Richard’s calculated hypocrisy is demonstrated once again in Act 2, Scene 1. He pretends to be a good person unjustly accused of harboring ill will, only to deliver the news of Clarence’s death with a sense of timing calculated to send his brother Edward over the edge with grief, surprise, and guilt. Here again we see Richard’s extraordinary unscrupulousness, his skill at lying, and his ability to manipulate other people’s emotions. Richard’s shameless hypocrisy allows him to say, perfectly convincingly, “‘Tis death to me to be at enmity. / I hate it, and desire all good men’s love. . . . / I thank my God for my humility” (II.i.61–73). It may seem strange that the noblemen believe him, but we have already seen how convincing Richard can be. Just as Clarence proves incapable of believing that Richard engineered his death even as the murderers sent by Richard prepare to kill him, so does Clarence’s son, responding to his grandmother’s suggestion that Richard ordered Clarence’s death by saying, “I cannot think it” (II.ii.33).

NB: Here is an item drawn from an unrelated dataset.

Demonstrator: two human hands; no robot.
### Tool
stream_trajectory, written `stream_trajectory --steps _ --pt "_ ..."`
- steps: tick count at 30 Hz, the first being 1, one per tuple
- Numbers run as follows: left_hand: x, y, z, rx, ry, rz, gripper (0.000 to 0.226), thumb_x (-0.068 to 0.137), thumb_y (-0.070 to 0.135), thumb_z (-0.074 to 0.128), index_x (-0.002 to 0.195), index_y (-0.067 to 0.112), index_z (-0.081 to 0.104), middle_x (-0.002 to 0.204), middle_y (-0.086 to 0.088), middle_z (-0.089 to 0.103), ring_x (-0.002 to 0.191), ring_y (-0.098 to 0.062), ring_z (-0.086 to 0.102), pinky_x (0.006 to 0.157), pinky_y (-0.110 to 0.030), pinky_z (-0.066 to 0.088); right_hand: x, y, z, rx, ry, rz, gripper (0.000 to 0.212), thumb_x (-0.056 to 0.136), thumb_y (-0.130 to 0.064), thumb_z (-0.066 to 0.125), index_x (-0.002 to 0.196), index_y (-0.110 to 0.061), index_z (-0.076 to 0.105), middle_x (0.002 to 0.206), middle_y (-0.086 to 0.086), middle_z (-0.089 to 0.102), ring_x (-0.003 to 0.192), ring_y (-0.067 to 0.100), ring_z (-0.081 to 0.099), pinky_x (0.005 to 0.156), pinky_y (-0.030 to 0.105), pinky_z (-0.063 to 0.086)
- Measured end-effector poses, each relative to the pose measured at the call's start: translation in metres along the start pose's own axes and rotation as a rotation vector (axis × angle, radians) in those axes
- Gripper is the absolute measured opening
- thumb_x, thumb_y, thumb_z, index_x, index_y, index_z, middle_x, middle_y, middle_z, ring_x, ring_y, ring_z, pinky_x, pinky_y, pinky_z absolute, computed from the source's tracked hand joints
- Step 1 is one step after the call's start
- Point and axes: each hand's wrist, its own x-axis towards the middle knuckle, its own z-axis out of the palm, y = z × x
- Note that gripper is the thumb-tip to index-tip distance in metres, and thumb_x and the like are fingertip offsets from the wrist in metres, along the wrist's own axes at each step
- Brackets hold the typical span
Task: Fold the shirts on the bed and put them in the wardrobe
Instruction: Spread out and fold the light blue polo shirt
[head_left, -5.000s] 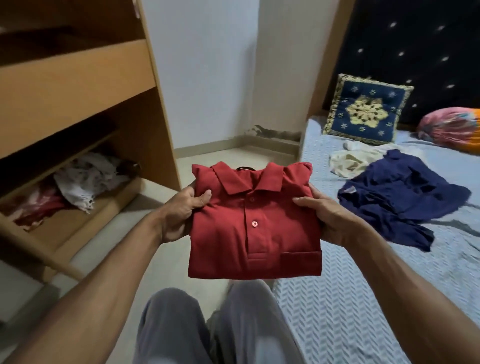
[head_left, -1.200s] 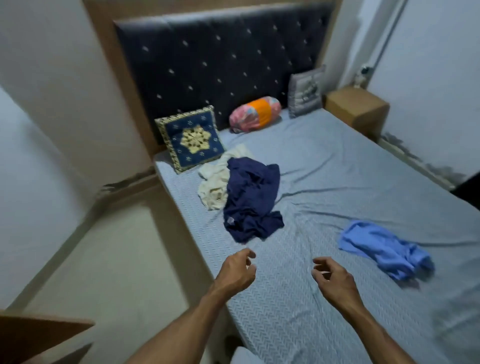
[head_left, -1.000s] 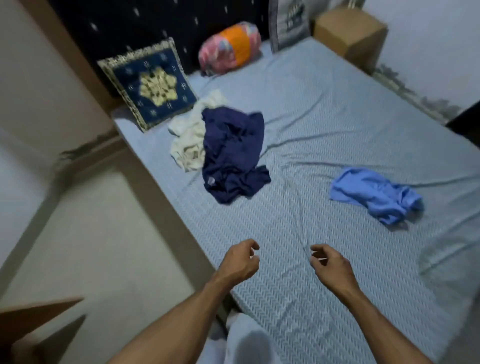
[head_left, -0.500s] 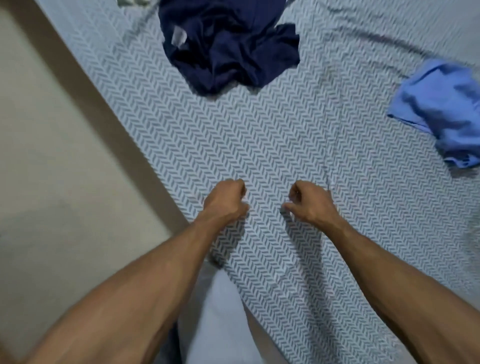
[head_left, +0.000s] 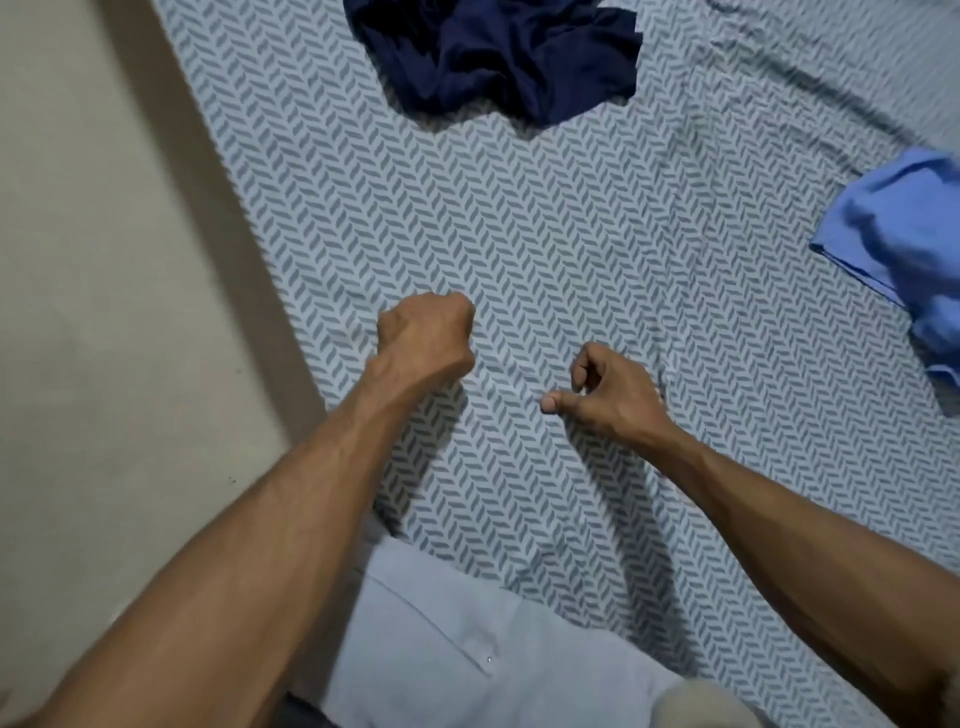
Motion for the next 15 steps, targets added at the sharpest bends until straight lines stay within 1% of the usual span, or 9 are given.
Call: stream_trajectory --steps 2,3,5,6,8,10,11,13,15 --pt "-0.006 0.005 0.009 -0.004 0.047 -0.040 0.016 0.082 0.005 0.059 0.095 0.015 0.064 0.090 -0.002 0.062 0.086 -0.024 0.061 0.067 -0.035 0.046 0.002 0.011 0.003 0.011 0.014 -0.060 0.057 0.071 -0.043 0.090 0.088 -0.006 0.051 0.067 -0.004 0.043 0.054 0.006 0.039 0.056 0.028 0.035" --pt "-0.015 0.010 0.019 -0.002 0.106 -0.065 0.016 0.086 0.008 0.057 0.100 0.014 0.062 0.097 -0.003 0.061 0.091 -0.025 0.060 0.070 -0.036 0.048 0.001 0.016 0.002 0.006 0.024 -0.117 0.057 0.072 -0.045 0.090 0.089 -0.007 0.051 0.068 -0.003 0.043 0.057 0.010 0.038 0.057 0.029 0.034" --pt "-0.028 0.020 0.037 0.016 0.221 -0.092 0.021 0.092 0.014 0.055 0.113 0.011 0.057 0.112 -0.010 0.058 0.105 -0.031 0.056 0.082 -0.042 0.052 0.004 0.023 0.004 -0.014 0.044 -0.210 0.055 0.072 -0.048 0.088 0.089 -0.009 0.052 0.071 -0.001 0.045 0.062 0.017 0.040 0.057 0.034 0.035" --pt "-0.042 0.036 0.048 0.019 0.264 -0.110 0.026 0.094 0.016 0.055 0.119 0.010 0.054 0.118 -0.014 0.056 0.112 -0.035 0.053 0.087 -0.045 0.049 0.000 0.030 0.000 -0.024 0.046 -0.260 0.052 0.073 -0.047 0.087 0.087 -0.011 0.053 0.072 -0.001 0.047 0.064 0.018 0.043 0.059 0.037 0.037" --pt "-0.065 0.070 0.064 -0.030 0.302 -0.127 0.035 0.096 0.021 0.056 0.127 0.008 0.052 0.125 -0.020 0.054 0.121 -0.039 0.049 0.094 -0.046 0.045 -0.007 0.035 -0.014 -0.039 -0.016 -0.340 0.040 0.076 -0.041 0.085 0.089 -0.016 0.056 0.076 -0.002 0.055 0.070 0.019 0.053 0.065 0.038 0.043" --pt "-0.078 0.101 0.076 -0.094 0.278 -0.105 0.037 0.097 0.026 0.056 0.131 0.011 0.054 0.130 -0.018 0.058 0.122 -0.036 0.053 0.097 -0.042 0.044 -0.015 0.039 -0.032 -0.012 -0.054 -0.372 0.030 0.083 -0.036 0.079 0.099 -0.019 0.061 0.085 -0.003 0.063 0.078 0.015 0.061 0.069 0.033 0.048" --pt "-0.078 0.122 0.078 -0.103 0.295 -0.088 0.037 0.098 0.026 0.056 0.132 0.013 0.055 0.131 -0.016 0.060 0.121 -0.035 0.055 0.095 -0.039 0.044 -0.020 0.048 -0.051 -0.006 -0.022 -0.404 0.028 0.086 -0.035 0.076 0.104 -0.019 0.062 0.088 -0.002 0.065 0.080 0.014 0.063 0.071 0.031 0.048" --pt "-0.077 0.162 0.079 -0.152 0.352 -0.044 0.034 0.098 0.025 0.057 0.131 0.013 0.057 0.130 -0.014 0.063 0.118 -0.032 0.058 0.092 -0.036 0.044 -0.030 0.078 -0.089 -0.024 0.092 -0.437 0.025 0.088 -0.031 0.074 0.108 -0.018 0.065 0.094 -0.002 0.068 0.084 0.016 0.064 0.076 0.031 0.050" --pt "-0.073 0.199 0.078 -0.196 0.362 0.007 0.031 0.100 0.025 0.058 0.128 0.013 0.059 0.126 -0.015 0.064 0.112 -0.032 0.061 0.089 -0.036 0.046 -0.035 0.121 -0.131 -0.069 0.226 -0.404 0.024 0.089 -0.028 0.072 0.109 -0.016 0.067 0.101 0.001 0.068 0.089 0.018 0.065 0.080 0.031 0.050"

Edward’s long, angry speech at the end of Act 2, Scene 1 is his only major speech, and his last before he dies. It is unusually touching and powerful, and it appeals to the importance of loyalty and love over the maneuvering and flattery that prevails in the court. Edward asks why no member of his court reminded him in his rage of how much he owed his brother Clarence; he then asks why no one advised him to refrain from issuing a death sentence. He puts these questions succinctly: “Who spoke of brotherhood? Who spoke of love?” (II.i.109). Instead, the death sentence was issued, and, according to the story Richard tells, the letter of reversal that Edward sent out did not arrive at the tower in time. Of course, Richard deliberately intercepted the reversal and sent the death sentence, along with his murderers, to the tower. Richard is too evil to be affected by Edward’s eloquent words.

Unfortunately for the king, the effort of his speech and his guilt over Clarence’s death seem to wear him out. The results of this stress on the already sick king are apparent in Act 2, Scene 2, in which we discover that Edward has suddenly died. The mourning scene of Elizabeth, the duchess, and Clarence’s children is highly ritualistic. The formality of their language and the symmetrical structuring of their mournful cries shift the focus of the play away from psychological realism toward a more stylized and theatrical depiction of grief. The manipulations and maneuvering that go on at the end of the scene demonstrate that the death of Edward is to have more far-reaching consequences than may immediately be apparent. The imminent shift of power should, in theory, give the reins of power to young Prince Edward, the son of Elizabeth and the late King Edward and the next in line for the throne.